Andreas Düben (c. 1597 – 7 July 1662) was a Swedish Baroque composer and organist, and father of Gustaf Düben.

== Early life ==
Born in Leipzig, Saxony, into the Düben family, which would later be renowned for its contributions to classical music. He was the son of Andreas Düben, who was the organist at the St. Thomas Church, and Elisabeth Bessler, or Bletzchen, who was born in Wurzen.

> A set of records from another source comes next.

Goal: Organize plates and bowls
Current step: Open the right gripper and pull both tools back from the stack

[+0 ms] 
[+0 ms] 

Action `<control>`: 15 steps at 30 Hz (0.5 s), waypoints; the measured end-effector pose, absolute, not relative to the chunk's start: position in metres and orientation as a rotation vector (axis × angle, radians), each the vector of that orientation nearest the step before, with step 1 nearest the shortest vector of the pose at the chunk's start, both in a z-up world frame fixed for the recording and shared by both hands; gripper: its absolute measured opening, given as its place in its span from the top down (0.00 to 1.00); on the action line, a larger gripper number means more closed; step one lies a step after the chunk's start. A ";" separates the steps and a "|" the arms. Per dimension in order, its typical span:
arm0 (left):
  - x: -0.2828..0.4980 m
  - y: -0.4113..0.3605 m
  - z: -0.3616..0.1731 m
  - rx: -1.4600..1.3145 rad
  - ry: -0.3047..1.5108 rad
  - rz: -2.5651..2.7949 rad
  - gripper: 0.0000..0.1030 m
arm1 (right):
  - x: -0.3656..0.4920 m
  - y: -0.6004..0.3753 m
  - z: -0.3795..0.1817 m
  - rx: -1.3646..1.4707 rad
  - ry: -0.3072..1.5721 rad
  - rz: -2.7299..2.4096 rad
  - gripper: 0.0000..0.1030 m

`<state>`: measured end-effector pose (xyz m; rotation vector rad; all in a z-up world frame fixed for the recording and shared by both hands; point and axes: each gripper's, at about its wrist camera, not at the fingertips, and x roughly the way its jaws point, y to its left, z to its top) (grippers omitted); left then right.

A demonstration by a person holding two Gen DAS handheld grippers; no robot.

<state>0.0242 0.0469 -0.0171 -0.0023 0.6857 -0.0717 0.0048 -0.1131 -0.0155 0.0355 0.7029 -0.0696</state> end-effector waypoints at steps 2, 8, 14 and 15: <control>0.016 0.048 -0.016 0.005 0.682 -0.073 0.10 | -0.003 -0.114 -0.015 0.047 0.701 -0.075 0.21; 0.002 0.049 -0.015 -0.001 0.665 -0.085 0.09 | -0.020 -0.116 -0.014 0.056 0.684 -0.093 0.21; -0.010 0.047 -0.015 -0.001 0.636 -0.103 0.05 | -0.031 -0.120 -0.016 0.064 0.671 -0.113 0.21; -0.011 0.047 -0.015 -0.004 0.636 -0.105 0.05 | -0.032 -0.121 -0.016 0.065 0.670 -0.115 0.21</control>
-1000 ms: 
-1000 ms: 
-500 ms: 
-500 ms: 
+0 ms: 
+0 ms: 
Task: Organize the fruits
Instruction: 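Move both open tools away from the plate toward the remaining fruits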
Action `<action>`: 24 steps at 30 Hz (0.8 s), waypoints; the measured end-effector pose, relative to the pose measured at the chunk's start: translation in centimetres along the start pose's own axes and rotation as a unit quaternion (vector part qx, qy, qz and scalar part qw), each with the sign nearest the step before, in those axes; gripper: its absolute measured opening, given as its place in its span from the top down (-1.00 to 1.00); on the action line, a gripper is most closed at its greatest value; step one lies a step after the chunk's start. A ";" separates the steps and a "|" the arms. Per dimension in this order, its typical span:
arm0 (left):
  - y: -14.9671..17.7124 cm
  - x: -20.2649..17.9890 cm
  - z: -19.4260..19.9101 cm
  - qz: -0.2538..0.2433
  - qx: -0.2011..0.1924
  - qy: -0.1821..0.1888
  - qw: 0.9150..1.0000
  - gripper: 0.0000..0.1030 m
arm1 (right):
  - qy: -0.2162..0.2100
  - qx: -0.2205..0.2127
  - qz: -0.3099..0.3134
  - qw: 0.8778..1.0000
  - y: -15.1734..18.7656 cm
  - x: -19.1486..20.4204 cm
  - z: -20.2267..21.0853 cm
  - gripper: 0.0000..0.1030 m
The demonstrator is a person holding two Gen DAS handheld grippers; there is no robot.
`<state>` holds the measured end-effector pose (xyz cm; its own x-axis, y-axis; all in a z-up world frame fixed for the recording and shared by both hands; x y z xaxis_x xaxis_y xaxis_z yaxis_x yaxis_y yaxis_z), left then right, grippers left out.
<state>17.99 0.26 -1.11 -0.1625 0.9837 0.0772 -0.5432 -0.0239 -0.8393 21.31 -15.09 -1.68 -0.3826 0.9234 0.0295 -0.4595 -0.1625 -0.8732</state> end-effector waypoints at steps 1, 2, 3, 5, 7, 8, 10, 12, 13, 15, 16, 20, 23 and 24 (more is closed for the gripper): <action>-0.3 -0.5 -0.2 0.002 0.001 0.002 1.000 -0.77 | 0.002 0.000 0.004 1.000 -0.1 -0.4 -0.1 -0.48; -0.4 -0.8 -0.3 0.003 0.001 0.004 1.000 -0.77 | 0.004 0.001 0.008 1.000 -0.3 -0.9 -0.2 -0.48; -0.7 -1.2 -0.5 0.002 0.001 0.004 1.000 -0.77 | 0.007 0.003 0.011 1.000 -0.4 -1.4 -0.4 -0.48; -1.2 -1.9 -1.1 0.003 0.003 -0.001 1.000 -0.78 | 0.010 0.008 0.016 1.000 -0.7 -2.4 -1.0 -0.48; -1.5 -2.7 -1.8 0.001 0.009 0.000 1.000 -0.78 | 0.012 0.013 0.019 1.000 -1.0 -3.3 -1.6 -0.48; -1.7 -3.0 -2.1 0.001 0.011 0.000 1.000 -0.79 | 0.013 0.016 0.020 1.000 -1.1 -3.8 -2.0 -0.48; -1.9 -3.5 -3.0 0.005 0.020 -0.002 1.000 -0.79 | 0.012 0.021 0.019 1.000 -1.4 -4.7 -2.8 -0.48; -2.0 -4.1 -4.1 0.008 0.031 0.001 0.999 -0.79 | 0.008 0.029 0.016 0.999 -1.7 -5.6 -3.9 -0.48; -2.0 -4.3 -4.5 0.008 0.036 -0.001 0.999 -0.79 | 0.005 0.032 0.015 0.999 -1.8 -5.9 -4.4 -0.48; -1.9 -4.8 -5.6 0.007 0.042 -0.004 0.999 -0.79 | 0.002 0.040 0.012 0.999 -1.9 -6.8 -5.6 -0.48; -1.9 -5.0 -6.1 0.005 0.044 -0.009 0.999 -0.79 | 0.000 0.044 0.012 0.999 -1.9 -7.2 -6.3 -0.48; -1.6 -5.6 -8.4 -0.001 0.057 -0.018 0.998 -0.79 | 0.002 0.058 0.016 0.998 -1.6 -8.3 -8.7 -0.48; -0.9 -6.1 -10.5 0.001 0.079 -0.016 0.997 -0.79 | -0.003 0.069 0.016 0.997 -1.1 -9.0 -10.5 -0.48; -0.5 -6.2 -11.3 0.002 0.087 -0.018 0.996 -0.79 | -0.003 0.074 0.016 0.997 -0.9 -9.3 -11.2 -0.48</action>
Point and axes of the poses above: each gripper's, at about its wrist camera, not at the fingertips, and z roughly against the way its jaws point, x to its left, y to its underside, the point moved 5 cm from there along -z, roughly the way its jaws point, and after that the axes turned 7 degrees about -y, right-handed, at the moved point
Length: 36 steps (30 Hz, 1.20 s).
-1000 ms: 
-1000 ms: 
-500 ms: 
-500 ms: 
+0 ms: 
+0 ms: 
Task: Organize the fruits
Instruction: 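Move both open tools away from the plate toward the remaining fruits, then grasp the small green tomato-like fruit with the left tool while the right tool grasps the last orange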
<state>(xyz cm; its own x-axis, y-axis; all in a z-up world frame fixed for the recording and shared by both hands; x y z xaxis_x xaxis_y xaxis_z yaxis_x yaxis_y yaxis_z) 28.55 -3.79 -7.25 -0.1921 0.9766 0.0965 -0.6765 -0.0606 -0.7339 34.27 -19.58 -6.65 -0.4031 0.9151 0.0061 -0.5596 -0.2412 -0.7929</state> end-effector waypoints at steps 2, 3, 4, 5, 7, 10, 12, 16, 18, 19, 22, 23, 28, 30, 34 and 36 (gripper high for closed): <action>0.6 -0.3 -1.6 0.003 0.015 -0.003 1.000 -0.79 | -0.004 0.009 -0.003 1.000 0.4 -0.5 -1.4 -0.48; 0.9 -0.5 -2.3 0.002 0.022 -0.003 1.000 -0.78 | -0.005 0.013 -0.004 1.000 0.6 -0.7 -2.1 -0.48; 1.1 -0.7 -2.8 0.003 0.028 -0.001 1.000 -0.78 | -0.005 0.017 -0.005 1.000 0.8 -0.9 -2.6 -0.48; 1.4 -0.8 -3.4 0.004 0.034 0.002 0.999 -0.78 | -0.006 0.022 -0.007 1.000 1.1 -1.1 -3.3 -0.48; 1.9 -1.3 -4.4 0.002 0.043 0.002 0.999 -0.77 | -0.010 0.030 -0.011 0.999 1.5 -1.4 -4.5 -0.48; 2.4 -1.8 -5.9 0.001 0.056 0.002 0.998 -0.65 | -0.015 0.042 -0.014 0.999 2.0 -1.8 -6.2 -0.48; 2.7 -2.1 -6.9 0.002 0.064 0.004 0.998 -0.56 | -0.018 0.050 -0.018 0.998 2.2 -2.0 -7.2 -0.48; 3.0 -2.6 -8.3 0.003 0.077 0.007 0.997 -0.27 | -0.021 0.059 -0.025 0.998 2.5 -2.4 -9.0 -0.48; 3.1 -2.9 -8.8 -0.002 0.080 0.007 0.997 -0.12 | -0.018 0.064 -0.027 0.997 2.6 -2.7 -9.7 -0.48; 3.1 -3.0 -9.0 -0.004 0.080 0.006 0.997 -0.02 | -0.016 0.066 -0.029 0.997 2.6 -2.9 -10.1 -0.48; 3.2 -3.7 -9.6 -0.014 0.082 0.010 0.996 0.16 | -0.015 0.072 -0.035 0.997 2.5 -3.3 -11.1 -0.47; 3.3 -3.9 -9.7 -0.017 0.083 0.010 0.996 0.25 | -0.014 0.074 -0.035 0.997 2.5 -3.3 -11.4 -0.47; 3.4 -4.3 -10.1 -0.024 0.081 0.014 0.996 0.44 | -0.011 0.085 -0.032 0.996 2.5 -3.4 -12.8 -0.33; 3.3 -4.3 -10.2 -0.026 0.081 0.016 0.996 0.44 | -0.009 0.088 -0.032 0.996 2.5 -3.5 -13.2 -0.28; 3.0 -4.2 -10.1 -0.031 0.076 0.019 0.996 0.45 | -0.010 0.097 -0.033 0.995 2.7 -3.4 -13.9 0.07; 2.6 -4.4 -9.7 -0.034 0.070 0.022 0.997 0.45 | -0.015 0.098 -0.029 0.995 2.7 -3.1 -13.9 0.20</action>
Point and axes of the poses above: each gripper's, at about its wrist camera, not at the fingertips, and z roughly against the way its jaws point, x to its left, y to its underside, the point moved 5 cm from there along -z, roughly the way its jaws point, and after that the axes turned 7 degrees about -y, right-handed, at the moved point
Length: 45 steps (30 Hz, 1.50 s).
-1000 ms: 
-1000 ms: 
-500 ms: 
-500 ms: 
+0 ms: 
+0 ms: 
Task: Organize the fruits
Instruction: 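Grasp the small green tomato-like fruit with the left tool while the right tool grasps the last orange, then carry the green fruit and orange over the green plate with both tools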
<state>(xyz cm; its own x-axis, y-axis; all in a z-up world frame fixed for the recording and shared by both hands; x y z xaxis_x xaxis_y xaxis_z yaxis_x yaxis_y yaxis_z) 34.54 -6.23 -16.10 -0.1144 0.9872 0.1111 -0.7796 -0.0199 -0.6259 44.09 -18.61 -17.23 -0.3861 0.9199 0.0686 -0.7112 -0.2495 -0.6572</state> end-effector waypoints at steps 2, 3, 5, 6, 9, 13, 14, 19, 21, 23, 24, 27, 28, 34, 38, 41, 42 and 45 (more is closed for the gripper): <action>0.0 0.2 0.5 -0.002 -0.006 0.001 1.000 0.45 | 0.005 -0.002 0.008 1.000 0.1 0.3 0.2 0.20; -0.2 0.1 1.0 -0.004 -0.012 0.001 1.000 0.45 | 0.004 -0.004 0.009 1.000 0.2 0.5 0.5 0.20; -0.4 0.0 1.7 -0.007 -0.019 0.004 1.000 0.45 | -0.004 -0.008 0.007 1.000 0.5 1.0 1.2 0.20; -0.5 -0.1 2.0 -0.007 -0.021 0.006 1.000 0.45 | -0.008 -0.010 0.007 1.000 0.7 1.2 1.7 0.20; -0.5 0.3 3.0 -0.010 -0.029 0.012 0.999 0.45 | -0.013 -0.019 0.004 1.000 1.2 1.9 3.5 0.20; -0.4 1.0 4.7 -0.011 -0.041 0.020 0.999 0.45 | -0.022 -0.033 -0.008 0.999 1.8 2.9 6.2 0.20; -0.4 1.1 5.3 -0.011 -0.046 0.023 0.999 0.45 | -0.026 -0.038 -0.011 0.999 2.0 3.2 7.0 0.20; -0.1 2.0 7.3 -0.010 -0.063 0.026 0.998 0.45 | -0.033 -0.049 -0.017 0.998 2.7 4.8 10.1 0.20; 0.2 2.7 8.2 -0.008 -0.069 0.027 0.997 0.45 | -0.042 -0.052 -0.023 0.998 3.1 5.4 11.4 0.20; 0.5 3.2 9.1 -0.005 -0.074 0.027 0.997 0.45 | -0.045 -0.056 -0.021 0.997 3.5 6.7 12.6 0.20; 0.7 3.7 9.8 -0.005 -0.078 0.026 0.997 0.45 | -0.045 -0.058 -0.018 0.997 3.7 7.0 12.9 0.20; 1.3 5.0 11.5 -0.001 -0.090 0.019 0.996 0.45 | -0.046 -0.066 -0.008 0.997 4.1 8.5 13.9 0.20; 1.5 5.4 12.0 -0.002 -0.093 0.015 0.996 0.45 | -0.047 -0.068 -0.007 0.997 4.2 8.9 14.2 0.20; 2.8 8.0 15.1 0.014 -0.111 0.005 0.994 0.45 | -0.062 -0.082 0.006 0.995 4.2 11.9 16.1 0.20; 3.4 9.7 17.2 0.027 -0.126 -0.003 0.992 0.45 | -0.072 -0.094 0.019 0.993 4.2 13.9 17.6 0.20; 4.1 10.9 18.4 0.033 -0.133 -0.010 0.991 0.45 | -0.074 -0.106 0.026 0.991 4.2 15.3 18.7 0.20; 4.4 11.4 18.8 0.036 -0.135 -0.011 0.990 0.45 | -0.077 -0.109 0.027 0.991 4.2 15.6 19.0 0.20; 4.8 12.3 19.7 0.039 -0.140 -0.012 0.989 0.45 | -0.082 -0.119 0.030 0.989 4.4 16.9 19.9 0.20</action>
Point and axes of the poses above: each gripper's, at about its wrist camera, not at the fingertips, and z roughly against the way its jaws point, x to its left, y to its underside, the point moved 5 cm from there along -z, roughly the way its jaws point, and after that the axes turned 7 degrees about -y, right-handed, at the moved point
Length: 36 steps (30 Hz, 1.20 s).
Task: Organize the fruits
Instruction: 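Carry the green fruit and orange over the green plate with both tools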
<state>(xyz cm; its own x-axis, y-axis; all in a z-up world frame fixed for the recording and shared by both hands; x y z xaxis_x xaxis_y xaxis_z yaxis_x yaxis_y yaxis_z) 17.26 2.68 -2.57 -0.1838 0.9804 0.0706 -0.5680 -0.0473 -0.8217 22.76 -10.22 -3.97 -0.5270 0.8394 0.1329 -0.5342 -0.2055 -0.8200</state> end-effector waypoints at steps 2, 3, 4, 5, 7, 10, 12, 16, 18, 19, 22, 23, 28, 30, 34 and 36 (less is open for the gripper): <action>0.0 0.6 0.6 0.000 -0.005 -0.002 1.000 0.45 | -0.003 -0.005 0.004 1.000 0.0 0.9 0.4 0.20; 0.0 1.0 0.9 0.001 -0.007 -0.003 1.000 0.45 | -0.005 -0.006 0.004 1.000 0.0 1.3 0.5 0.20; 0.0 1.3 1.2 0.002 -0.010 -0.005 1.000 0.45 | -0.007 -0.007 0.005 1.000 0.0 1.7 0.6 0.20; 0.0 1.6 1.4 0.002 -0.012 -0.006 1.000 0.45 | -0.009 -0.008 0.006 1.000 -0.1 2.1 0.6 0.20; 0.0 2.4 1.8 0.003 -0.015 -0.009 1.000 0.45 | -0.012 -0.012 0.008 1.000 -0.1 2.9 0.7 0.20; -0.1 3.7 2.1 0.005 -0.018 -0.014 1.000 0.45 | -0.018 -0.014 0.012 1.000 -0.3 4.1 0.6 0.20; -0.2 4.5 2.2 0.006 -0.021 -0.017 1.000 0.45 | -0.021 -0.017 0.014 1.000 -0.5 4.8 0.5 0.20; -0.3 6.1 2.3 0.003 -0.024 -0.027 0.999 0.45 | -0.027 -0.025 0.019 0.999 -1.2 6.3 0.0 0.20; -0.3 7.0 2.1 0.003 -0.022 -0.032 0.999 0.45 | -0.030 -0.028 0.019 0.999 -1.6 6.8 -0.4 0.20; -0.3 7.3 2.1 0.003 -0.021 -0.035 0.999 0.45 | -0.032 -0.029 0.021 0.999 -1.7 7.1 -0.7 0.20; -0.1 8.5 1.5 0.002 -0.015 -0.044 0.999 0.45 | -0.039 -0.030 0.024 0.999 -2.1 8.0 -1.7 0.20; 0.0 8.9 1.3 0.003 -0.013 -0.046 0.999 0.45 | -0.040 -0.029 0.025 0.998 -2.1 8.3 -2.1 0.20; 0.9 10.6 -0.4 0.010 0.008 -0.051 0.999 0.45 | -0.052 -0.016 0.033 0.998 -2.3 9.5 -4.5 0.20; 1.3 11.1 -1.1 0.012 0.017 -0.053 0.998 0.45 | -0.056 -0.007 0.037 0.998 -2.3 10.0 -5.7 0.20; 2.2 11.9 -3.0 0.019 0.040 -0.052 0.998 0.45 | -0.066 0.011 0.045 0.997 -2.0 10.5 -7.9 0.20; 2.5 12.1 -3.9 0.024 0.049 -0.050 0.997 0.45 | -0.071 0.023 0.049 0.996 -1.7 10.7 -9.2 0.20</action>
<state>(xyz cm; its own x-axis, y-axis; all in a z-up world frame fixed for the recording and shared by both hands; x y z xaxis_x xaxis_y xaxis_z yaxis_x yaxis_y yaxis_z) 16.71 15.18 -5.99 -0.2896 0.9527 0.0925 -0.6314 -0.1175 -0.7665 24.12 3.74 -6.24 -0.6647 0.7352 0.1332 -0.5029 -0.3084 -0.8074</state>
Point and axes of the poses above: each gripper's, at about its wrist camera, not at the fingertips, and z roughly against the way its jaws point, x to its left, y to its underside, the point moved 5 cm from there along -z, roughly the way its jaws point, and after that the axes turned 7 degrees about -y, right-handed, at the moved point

In 1609, Düben was admitted to Leipzig University in 1609. He studied with the renowned Dutch pedagogue Jan Pieterszoon Sweelinck from 1614 until 1620.

== Career ==
In 1620, 1621 or 1625 he secured a position as organist in the Swedish court orchestra in Stockholm. He was appointed conductor of that same group in 1640. In addition to his activities at court, he served as organist of the German Church (from 1625), and Storkyrkan (from 1649/50). His assistant at the German Church was Wilhelm Karges. His surviving works include two choral works, a number of instrumental dances, and a handful of organ works. He composed a cantata, Pugna triumphalis, on the occasion of the death of Gustavus Adolphus.

== Family ==
Düben married Anna Maria Gabrielen who served as a lady's maid to Maria Eleonora of Brandenburg and was the daughter of Peter Gabriel, a court musician at the Berlin royal court. Andreas Düben was the father of Gustaf Düben.